BÖLÜM 10

947 73 66
                                    

Iyi okumalar~💜

Yoongi şaşkın bir şekilde hoseoka bakarken nasıl kokusunu hissedemediğini düşündü. Etrafta çok fazla koku vardı ve bu yüzden olduğunu düşündü.

Jungkook, jimini gördüğüne şaşırmamıştı. Çünkü jiminin kokusunu kapıdan girdiği andan beri alıyordu.

Tabiki de adamın istediği olmamıştı.

Jungkook jimini yanına çağırmıştı.

"Vitam gel buraya! Sende gel kırmızılı"

Jimin çekinik adımlarla jungkookun yanına ilerlerken arkasından gelen adama sinir olmuş ve adımlarını yavaşlatmıştı. Adam kafası eğik yürüdüğü için fark etmeyip jiminin sırtına çarptığında jimin canı acımış gibi konuştu.

"Ah- napıyosun dikkat etsene"

Jiminin sesiyle onlara dönen jungkook o adamın vitasına temas ettiğini görüp çıldırmıştı.

Jimin, jungkookun bakışları altında hemen yanına ilerleyip önünde durdu. Jungkook, jimini belinden tutarak kucağına çekip dizine oturtunca, jiminin dudaklarından ufak bir çığlık kopmuştu.

"Sen kırmızılı adın ne?"

Adam hemen kralın karşısında durup dizlerinin üstüne çökmüştü.

"Kai, ismim kai kralım"

"Vitam o senin gözlerine baktı mı?"

"Bir kaç saniye goz göze geldik deltam."

Jungkook artık olayları açığa kavurşturmuştu beyninde. Vitasının gözlerine bir saniye bile baksa mor olduğundan onun olduğunu anlayabilrdi ve buna rağmen tanımamış gibi bağırdıysa cezası ölümdü. Kendisinden başka kimse vitasına bağıramazdı.

"Namjoon ve yoongi onu hemen zindana gönderin, gerisine sonra karar vereceğim."

Namjoon hızlı adımlarla kainin yanına gidip kolundan tutarak kaldırdığında yoongiye bakmış ve uzakta hoseokla öpüşürken görmüştü. Hemen öksürüp yoonginin dikkatini çektiğinde kaşlarıyla kaiyi işaret etmiş ve yoongide hemen koşup adamın kolunu tutmuşu. Haremden çıkana kadar ikisi eşlik etmiş sonra da kapıdaki akserlere emir vermiş ve onlar kollarından tutmuştu kaiyi.
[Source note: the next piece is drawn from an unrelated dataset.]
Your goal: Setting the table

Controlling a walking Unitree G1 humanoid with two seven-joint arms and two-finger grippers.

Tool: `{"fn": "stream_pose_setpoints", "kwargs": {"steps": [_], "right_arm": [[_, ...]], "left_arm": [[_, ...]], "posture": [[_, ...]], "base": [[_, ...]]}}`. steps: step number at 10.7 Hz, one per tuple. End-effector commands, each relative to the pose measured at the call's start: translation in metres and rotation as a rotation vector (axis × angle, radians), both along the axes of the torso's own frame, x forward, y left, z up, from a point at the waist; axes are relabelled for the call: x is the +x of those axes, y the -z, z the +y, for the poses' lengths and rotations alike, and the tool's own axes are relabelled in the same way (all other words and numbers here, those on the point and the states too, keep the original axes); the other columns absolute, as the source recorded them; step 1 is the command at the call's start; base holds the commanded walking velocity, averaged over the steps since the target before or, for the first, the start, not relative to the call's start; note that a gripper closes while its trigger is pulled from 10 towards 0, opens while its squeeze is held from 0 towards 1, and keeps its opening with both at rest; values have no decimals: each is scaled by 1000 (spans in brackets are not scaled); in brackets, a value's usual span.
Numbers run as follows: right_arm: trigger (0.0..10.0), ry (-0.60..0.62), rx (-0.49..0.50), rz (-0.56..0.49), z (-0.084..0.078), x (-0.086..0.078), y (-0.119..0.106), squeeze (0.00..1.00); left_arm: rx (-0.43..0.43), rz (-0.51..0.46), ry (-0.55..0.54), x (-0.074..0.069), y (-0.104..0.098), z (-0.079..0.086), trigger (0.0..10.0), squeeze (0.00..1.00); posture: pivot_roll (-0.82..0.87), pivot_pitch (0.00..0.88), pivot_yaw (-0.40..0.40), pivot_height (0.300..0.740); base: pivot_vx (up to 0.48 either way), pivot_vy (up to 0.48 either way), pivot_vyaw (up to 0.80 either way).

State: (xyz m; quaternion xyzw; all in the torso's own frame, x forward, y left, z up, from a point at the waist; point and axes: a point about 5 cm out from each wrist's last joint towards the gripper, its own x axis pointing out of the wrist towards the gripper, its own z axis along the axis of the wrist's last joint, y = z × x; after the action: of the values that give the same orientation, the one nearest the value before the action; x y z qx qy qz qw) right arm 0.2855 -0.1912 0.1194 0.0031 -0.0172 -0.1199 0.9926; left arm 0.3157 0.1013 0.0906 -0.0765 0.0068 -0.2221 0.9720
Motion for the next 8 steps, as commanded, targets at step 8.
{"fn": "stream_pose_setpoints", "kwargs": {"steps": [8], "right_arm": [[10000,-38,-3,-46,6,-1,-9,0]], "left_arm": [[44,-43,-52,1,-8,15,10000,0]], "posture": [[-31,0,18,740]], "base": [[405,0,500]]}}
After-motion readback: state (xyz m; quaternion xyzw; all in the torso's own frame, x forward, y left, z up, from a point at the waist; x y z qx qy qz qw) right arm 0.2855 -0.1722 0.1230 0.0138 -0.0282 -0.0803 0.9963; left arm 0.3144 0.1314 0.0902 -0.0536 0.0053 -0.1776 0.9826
Namjoon ve yoongide askerlerle birlikte zindana kadar eşlik etmişti. Hareme geri dönerlerken kapının hemen arkasında iç çekme sesleri duyduklarında oraya bakmışlar ve omega jin olduğunu görmüşlerdi.
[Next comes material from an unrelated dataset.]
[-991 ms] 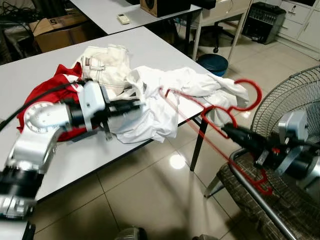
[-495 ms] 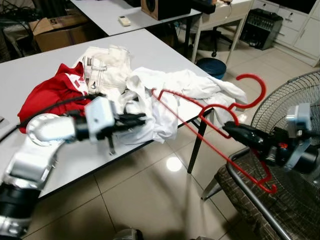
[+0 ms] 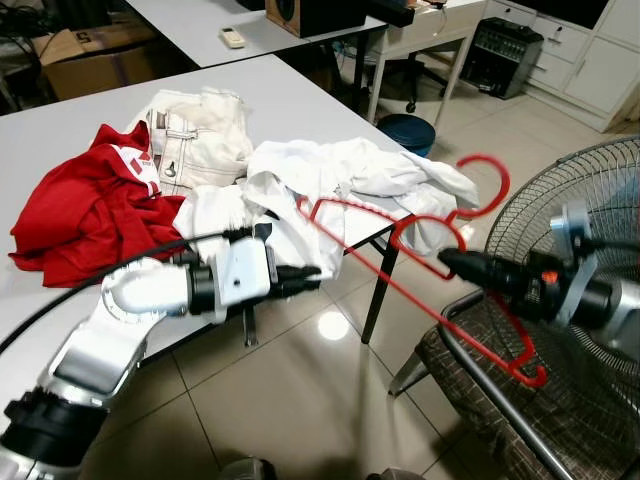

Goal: Hang hanger

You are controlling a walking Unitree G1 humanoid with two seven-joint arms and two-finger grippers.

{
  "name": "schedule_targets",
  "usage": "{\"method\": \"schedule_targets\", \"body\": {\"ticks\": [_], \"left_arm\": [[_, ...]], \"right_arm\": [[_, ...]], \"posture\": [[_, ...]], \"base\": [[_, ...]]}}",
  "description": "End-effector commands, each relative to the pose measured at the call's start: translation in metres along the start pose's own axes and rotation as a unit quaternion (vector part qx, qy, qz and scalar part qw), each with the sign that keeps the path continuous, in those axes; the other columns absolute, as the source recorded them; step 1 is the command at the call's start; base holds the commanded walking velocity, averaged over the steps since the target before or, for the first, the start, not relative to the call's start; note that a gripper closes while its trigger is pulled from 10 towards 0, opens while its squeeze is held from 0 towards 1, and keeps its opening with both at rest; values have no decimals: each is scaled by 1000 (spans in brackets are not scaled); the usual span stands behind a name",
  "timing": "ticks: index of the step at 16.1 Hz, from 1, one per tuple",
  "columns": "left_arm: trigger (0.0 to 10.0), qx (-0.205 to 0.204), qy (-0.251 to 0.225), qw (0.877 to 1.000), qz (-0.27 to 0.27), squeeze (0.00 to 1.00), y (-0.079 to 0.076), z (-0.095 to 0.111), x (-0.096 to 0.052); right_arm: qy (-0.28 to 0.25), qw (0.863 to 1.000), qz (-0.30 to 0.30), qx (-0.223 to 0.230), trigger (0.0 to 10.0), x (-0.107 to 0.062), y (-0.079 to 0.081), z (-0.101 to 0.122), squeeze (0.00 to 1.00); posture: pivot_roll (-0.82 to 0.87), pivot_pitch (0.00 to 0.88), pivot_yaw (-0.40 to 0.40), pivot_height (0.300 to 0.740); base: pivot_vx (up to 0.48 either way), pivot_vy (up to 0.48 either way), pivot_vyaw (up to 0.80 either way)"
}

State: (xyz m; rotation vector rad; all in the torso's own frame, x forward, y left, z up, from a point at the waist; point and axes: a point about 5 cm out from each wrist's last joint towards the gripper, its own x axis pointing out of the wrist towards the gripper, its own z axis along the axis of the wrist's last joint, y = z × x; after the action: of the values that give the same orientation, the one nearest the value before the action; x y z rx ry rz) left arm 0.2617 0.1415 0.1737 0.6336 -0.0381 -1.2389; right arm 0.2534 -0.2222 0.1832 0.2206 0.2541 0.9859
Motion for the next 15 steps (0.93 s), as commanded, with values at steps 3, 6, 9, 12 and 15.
{"method": "schedule_targets", "body": {"ticks": [3, 6, 9, 12, 15], "left_arm": [[0, 8, 11, 1000, -9, 0, -10, -1, 4], [0, 13, 14, 1000, -11, 0, -12, -4, 9], [0, 19, 10, 1000, -15, 0, -13, -2, 12], [0, 23, 7, 1000, -15, 0, -12, 0, 15], [0, 25, 6, 1000, -17, 0, -12, 1, 15]], "right_arm": [[10, 1000, 4, 26, 10000, 2, -7, 3, 0], [23, 999, 25, 42, 10000, 11, -11, -2, 0], [28, 998, 12, 47, 10000, 25, -20, -3, 0], [1, 998, -24, 66, 10000, 39, -31, 6, 0], [-11, 996, -26, 81, 10000, 45, -31, 8, 0]], "posture": [[-154, 70, -38, 740], [-155, 74, -36, 740], [-152, 86, -33, 740], [-146, 88, -36, 740], [-146, 88, -35, 740]], "base": [[0, 0, 0], [0, 0, 0], [0, 0, 0], [0, 0, 0], [0, 0, 0]]}}
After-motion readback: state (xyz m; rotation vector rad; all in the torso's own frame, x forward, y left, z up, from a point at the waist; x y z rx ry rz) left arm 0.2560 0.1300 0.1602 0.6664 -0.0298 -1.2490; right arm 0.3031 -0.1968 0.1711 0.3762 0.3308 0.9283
"Sen git yoongi ben hallederim."

"Tamam ama acele et jungkook'a yalan söyleyemem"

Namjoon hızlı adımlarla jin'in karşısına geçtiğinde elinden tutup onu kaldırmıştı.

"İyi misin?"

Jin ilk başta namjoonu görünce şaşırsa da sonradan aklına acısı gelmiş ve gözleri dolmuştu.

"Hıhı, iyiyim"

"Neden ağlıyosun?"

"Ayağımı böcek ısırdı"

Jinin üzülerek ve korkuyla söylediği bu cümle namjoona komik gelmişti.

"Bunun için mi ağladın, gel hekimin yanına gidelim orada bakarız"

"Ama yürüyemiyorum"

"Tamam gel kolunu omzuma at ağırlığını bana ver ben seni götürürüm."
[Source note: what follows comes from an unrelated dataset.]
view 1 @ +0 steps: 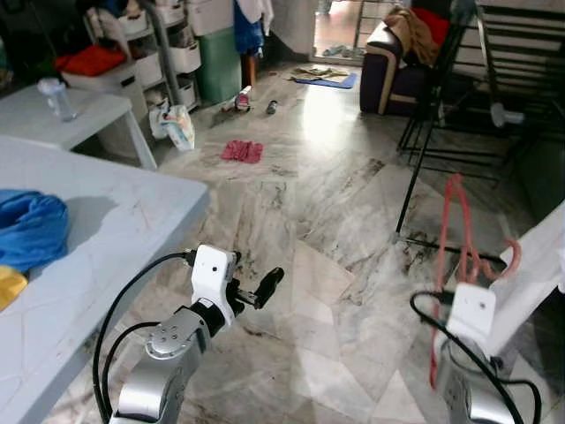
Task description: Hang hanger
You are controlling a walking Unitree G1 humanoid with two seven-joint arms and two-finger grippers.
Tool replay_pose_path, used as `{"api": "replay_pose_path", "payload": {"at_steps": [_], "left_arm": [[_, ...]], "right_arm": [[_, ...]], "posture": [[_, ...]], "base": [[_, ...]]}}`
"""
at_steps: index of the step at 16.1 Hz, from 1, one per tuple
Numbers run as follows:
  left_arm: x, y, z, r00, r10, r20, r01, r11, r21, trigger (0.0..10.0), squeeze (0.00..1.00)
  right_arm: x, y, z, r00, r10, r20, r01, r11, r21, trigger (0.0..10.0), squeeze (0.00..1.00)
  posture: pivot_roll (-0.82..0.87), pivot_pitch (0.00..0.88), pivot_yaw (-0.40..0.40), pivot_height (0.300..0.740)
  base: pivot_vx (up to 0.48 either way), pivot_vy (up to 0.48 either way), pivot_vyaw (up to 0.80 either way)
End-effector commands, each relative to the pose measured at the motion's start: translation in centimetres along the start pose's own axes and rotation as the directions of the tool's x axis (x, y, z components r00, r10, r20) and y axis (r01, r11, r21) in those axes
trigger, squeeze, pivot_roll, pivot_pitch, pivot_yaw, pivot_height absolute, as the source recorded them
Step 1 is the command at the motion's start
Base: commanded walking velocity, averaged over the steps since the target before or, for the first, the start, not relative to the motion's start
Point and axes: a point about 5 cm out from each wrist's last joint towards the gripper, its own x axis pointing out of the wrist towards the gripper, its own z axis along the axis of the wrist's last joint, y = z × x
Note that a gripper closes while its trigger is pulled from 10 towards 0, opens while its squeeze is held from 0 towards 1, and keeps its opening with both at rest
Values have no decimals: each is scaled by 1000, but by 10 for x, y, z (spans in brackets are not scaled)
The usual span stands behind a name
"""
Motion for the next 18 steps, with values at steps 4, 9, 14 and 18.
{"api": "replay_pose_path", "payload": {"at_steps": [4,9,14,18], "left_arm": [[11,1,2,1000,-20,14,21,1000,-15,10000,0],[19,-10,-2,999,-7,34,9,998,-54,10000,0],[18,-5,-3,999,-1,34,2,999,-35,10000,0],[21,-4,-6,999,28,25,-27,999,-35,10000,0]], "right_arm": [[-8,-5,4,1000,-9,19,9,1000,-13,10000,0],[-1,-15,11,1000,-19,20,19,999,-26,10000,0],[-4,-2,7,999,43,9,-43,999,-19,10000,0],[-4,13,4,979,198,-48,-200,979,-30,10000,0]], "posture": [[-79,0,28,740],[-71,0,5,740],[-58,0,5,740],[-65,0,1,740]], "base": [[124,0,-800],[269,0,-800],[290,0,-793],[310,0,0]]}}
Jin burnunu çekip namjoona yaslanmıştı. Bir kolunu namjoonun omzuna atmış namjoonda jini belinden tutmuştu.

Ağır adımlarla hekimin odasına giderlerken namjoon artık sıkılmıştı çünkü bir dakikada on adım atarak yürüyorlardı resmen.

Namjoon en sonunda dayanamamış ve zaten bir eli jinin belinde olduğundan diğer elini de bacaklarının altından geçirip kucağına almıştı.

Jin bir an ne olduğunu anlamadığı için düşeceğini sanmış ve korkudan namjoonun boynuna daha çok sarılmıştı.

Zaten yeterince yakınken şuan yüzlerinin arasında milimler vardı.

Jin söylenmek için kafasını kaldırmış ve dudaklarını aralamıştı ki namjoonun da jine bakmasıyla burunları sürtüşmüştü.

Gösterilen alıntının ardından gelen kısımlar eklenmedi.